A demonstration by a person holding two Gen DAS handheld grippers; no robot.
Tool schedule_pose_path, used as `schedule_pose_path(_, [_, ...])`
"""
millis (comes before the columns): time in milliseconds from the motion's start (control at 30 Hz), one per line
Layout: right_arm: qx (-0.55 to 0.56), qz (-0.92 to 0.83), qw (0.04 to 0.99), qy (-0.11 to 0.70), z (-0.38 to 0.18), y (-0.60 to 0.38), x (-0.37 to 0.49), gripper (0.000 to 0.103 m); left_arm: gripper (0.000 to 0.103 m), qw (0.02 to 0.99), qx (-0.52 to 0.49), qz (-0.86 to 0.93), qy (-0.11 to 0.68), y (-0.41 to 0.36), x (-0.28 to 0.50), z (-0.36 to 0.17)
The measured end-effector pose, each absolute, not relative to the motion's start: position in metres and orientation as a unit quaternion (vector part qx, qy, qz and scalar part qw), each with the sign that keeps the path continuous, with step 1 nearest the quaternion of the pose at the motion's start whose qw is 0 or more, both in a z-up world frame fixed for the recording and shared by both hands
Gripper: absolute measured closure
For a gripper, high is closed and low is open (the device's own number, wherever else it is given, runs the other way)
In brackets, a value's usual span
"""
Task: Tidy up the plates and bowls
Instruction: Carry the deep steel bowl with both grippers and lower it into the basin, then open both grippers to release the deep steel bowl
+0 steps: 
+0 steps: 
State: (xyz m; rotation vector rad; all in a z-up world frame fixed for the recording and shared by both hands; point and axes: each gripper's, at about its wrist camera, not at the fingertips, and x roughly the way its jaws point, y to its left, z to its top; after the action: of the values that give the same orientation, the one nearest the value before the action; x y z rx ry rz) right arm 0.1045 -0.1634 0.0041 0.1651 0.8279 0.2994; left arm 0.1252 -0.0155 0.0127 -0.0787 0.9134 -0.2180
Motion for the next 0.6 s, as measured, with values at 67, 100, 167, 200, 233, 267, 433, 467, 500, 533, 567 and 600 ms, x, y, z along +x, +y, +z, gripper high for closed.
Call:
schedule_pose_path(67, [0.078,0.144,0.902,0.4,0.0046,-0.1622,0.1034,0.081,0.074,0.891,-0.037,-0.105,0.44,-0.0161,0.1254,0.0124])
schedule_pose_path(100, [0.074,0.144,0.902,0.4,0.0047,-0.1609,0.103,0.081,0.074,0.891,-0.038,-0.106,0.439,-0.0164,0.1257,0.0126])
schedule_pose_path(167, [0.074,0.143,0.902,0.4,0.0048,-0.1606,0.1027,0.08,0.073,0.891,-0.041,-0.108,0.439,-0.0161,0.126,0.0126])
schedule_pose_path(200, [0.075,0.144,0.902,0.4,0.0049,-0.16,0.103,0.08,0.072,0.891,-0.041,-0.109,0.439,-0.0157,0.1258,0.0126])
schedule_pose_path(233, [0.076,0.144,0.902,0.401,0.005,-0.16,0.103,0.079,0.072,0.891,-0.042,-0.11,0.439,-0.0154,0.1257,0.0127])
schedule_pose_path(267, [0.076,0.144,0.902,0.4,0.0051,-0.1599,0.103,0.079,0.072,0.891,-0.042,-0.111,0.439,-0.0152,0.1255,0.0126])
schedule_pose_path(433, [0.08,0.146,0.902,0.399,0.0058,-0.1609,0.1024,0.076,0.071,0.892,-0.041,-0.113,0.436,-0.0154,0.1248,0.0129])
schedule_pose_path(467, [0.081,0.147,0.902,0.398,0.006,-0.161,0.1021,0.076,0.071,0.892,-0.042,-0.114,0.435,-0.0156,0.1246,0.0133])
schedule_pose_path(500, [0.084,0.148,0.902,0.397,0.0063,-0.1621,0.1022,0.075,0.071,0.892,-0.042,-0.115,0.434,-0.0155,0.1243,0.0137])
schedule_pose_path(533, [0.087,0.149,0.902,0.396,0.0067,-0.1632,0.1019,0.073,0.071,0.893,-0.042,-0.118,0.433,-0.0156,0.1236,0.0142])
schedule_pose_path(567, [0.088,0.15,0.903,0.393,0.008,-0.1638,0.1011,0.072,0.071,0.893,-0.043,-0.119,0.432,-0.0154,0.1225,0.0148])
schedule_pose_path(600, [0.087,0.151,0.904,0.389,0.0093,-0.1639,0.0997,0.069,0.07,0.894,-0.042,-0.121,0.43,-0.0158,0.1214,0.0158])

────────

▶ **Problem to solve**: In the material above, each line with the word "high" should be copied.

▶ **Solution to the exercise**:
For a gripper, high is closed and low is open (the device's own number, wherever else it is given, runs the other way)
Motion for the next 0.6 s, as measured, with values at 67, 100, 167, 200, 233, 267, 433, 467, 500, 533, 567 and 600 ms, x, y, z along +x, +y, +z, gripper high for closed.

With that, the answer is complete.